## Work to complete:
The expected output is each line in the data below that includes the string "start".

## Data segment:
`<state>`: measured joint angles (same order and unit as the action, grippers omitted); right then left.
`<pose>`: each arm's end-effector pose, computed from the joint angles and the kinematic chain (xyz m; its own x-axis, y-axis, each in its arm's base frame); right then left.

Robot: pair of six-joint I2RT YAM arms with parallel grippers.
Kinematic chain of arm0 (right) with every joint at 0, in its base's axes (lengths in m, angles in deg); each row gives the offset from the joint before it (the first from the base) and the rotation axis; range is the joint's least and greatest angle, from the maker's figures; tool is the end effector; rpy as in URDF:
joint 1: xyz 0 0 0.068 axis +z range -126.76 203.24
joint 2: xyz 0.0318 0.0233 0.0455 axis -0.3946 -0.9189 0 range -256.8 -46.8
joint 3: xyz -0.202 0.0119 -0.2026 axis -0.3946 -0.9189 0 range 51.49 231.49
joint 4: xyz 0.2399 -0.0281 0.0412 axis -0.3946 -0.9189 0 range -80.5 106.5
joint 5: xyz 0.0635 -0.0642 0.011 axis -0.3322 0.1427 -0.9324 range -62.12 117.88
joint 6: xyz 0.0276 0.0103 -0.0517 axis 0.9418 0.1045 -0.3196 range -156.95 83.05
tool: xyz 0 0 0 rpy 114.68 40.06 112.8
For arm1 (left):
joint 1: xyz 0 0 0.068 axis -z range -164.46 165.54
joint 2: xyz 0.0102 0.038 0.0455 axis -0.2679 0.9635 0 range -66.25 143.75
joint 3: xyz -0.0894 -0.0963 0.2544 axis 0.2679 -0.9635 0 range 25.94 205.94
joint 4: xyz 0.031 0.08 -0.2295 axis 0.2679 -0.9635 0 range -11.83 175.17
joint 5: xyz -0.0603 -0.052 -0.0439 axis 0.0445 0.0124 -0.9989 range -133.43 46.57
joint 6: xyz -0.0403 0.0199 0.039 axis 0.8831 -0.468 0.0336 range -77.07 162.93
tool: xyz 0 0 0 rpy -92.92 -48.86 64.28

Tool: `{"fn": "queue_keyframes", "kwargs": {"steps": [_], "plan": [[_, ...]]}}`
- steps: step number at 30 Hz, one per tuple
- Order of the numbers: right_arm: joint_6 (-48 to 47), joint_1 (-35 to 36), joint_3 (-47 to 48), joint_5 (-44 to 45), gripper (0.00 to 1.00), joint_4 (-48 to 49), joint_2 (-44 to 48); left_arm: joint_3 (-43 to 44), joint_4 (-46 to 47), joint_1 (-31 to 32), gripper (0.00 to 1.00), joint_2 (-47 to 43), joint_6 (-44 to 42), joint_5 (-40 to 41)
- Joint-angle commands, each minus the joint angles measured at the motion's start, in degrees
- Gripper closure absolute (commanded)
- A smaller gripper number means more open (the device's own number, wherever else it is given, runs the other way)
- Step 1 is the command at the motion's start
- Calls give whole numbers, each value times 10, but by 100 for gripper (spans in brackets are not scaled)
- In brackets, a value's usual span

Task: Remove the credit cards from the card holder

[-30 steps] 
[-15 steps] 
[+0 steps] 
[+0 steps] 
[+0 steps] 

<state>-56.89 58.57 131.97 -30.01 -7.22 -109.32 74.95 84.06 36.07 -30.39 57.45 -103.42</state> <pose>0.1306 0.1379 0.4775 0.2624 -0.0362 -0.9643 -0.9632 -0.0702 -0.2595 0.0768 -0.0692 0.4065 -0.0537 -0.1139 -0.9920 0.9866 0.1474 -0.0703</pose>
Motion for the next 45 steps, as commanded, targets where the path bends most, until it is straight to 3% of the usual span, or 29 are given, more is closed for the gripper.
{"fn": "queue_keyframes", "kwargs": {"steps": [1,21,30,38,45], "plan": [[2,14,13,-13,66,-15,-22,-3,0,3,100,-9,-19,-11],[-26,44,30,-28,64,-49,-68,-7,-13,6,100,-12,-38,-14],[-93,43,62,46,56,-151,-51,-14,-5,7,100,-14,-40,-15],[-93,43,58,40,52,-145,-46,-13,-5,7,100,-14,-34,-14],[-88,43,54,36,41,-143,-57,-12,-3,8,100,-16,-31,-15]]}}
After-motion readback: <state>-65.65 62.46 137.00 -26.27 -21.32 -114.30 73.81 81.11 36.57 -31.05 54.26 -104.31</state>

## Answer to this exercise:
- Joint-angle commands, each minus the joint angles measured at the motion's start, in degrees
- Step 1 is the command at the motion's start

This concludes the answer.